Determine What’s Essential and Available

Equipment always seems to fail at the most inconvenient time such as on a Friday night shift or Holiday Weekend.  When this occurs, typically several employees begin the scramble of trying to find the proper equipment for the job to place on-site as soon as possible.

The first question, to ask is “What is the ideal capacity required to avoid disruption at baseload for 24 hours?”  Regardless of the flow requirements,      that should be the flow used in the selection of a temporary WTP.  The Power Plant ultrapure water requirement is typically in GPM or m3/hr and this should be determined as part of the contingency plan well ahead of time.

Water treatment rental equipment varies widely among suppliers, and below you will find the most common packages.  This equipment can be trailer mounted, containerized, and or skid-mounted, and all designed for rapid deployment and installation.

  1. Booster Pumps
  2. Multimedia Filtration (MMF)
  3. Cartridge Filtration (CF)
  4. Microfiltration or Ultrafiltration (MF/UF)
  5. Single Pass Reverse Osmosis (RO)
  6. Double Pass Reverse Osmosis (RO)
  7. Electro-Deionization (EDI)
  8. Deionization Pods (DI)
  9. DI Trailers

A range of sizes and configurations are available with some common sizes listed below.  Normally, Power Generators have systems from 100 to 500 gpm and most of the equipment on the market is in this capacity.

You never want to be in a situation where you can’t get the right amount of pressure and flow to a mobile system.

Starting with Booster Pumps, providers often have them sized according to their mobile equipment.  Pump skids will provide the correct pressure and flow to feed most trailer-mounted systems if the plant pressure and flow requirements are outside of recommended operating ranges.  This helps avoid having to add additional equipment such as Pressure Regulation Valves (PRVs) and ensures proper feed pressure which accounts for the natural pressure drop that takes place as the CF system fouls.

Larger MMF, MF, and UF systems are commonly available from 500 – 700 gpm with MMF typically coming skid-mounted while MF and UF are Trailer Mounted.  Smaller systems may be mounted inside of a combination MMF or MF or UF plus RO Trailer but tend to come with operational challenges when they enter backwash, therefore, shutting the RO down on low feed water pressure.

Reverse Osmosis Trailers typically range from 100 – 500 gpm which includes single pass and double configuration options.  Redundancy, ease of operations, and maintenance should also play a part in the selection process of a temporary WTP.  For example, if the provider must change a pump inside a container how fast can it be executed or how easy is it to change RO Membranes.  A high-capacity system isn’t always the best as it can be very difficult to operate or provide routine maintenance in the field as the need arises.

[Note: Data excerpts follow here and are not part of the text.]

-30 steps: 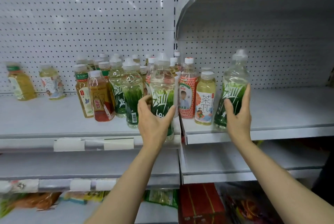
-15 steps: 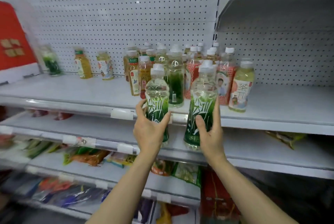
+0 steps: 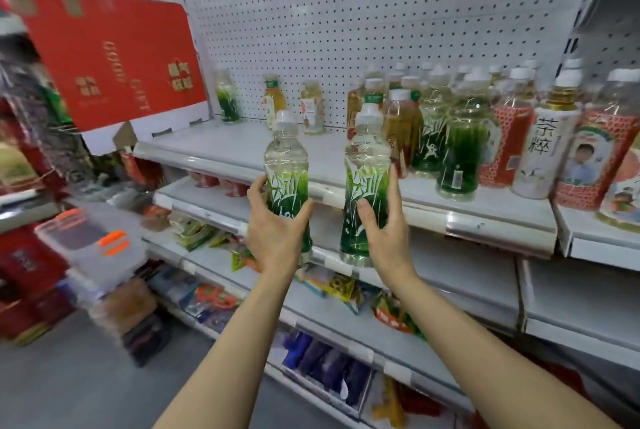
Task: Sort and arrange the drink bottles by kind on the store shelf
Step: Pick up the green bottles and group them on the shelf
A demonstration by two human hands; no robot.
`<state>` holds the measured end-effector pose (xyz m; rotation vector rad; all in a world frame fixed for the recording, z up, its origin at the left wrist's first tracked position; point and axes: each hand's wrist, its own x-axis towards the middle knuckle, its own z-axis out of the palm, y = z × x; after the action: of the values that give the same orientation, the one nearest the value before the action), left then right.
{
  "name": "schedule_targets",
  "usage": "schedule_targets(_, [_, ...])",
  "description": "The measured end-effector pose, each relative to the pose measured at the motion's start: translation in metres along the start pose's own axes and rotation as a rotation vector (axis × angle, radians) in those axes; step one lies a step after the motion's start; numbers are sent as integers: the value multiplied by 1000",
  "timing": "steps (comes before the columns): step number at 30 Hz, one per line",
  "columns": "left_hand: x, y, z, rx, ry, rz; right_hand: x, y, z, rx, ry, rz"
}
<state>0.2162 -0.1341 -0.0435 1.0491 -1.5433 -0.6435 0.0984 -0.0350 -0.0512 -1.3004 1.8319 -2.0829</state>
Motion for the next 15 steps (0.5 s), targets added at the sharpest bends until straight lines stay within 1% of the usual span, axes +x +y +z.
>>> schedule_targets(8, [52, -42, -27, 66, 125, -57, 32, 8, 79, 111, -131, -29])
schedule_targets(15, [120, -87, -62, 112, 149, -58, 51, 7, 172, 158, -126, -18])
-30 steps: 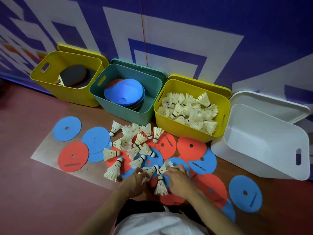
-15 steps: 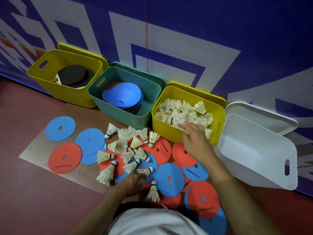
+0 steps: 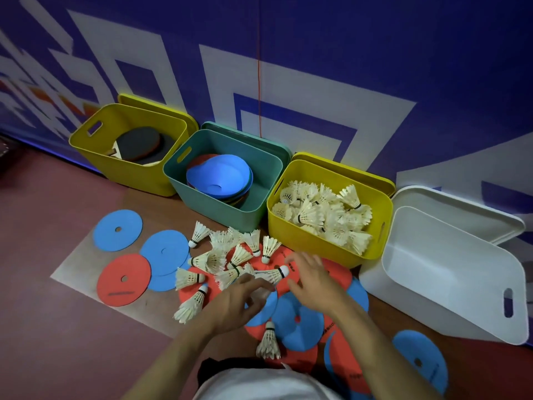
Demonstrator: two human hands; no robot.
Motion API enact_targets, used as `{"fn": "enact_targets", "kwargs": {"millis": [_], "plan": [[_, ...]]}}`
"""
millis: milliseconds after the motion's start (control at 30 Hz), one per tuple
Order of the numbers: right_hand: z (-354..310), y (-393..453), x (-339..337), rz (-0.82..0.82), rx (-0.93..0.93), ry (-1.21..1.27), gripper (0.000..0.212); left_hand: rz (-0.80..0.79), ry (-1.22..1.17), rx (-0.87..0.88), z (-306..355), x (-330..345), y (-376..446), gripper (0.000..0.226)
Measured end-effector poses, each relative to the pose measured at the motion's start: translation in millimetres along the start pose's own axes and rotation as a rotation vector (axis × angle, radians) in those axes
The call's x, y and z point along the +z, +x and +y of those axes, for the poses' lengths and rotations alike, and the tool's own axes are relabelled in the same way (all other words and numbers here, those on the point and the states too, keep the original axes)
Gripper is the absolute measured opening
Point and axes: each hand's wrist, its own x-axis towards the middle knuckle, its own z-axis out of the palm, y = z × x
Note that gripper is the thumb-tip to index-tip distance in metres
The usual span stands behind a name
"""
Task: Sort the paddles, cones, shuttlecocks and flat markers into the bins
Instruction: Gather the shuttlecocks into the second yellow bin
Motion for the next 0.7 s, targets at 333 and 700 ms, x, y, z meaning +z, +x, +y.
{"fn": "enact_targets", "kwargs": {"millis": [333,700], "plan": [[41,-26,9,0.151,0.044,-0.076,0.041,-0.035,-0.037,0.077,31,-27,35,0.057],[78,-59,-15,0.348,0.298,0.082,0.042,0.052,0.156,0.009,60,-86,164,0.056]]}}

Most RO rental systems will consist of the following:  common inlet/outlet connection box, cartridge filter skid, chemical feed systems, booster pumps, and required instrumentation.  Additional features that improve reliability and operations include High-Capacity Cartridge Filters, Submersible Pumps, VFDs, Auto-Reject Control, Pressure, Flow Transmitters, Sample Points, Remote Ops and Communications, and Permeate Flush Capability.

DI Pods and Trailers are straightforward, and this equipment can handle a wide spectrum of feed waters. They also allow for a broad variety of configurations ranging from a few pods to trailer-mounted systems with multiple Pods.

These systems tend to include minimal online instrumentation such as flow and conductivity. The plant should be certain that an appropriate silica analyzer with alarm or shutdown capability is tied into the outlet stream to ensure the Demin Storage Tank doesn’t get contaminated.  If using conductivity to swap out Pods or Trailers, the tank may be contaminated as silica breakthrough most often occurs far before sodium breakthrough.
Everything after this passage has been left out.